Capital

Mais um ônibus quebra no meio do caminho e passageiros são transferidos

[Via Correio do Estado]

Ônibus do transporte coletivo da linha 087, que faz o trajeto do Terminal General Osório ao Terminal Guaicurus, quebrou esta manhã na Avenida Costa e Silva, em frente ao campus da Universidade Federal de Mato Grosso do Sul (UFMS). O eixo traseiro do articulado quebrou e todos os passageiros tiveram que ser transferidos para outros veículo.

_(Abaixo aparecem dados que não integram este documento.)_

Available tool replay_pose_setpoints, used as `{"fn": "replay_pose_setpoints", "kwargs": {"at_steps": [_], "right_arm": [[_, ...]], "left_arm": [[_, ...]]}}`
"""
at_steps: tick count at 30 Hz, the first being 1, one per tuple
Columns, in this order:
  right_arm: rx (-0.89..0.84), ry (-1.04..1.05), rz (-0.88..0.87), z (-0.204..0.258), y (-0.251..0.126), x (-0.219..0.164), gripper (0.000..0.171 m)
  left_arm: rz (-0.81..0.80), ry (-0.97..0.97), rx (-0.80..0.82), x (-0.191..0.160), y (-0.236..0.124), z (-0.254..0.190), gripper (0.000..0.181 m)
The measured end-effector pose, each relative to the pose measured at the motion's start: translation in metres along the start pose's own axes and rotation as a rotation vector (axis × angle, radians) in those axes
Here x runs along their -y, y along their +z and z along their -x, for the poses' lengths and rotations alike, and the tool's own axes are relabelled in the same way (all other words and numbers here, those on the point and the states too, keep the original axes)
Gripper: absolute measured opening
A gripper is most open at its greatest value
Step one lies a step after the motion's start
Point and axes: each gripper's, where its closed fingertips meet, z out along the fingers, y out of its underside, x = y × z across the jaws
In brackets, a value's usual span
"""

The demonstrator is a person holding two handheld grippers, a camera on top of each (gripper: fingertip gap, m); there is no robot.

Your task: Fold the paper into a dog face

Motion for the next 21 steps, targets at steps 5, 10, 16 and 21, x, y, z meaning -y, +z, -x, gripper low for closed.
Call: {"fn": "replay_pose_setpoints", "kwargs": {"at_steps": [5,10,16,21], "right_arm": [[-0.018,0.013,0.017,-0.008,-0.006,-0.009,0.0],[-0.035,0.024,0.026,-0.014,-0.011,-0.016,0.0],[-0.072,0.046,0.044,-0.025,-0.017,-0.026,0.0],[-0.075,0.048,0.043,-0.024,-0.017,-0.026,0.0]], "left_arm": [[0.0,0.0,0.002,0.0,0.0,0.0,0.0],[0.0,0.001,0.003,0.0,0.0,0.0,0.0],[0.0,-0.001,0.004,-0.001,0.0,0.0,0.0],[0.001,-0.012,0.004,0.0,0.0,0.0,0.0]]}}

Um dos passageiros que estava no ônibus informou que o problema causou pânico. “Achamos que era incêndio, entrou fumaça para dentro. Quando conseguimos sair do veículo entramos em outro que vinha atrás, mas era simples. Ele seguiu para o terminal super cheio, nem conseguiu fechar as portas”, disse o servidor público, que pediu para não ter o nome divulgado.

O reparo da roda, que acabou caindo, está sendo feito no local por um mecânico do Consórcio Guaicurus.

O veículo seguia para o último trajeto, já que estava rodando apenas no horário de pico como reforço. O ônibus também deve sair totalmente de circulação até o fim do ano, pois tem mais de dez anos de uso e não tem elevador para acesso de cadeirantes e a previsão é de que até 2019 todos os veículos do transporte coletivo tenham o equipamento.

Os problemas nos veículos do transporte coletivo são praticamente diários, com quebras, falta de combustível e outras situações que prejudicam a vida dos usuários. Na segunda-feira (24), 20 veículos do transporte coletivo de Campo Grande foram substituídos pelo Consórcio Guaicurus. A renovação da frota atendeu a quantidade de ônibus com o prazo de vida útil “vencido”, ou seja, são veículos com mais de dez anos de uso e que já deveriam ter sido substituídos. A situação foi denunciada em reportagem do Correio do Estado, publicada em fevereiro deste ano, mas a troca dos veículos só ocorreu agora.

Os ônibus foram fabricados em 2007, e deveriam ter sido retirados de circulação no ano passado, de acordo com contrato firmado entre a prefeitura e a o Consórcio Guaicurus. No entanto, continuaram sendo utilizados, mesmo estando em condições precárias. Mesmo com alegação do consórcio, de que a manutenção dos ônibus é diária, os usuários relatam os mais diversos problemas, desde veículos constantemente quebrados, com goteiras e sujos, até falta de combustível e de bancos.

Mas a troca representa apenas 3,5% da frota que tem 568 veículos na Capital e é menor do que foi feito no ano passado, quando 91 ônibus foram substituídos, na época a renovação representou 15,5% de toda a frota, então com 585 veículos. O Consórcio Guaicurus e a prefeitura não explicam a redução de 2,9% na frota entre fevereiro do ano passado e agora, quando passou a ter 17 veículos a menos.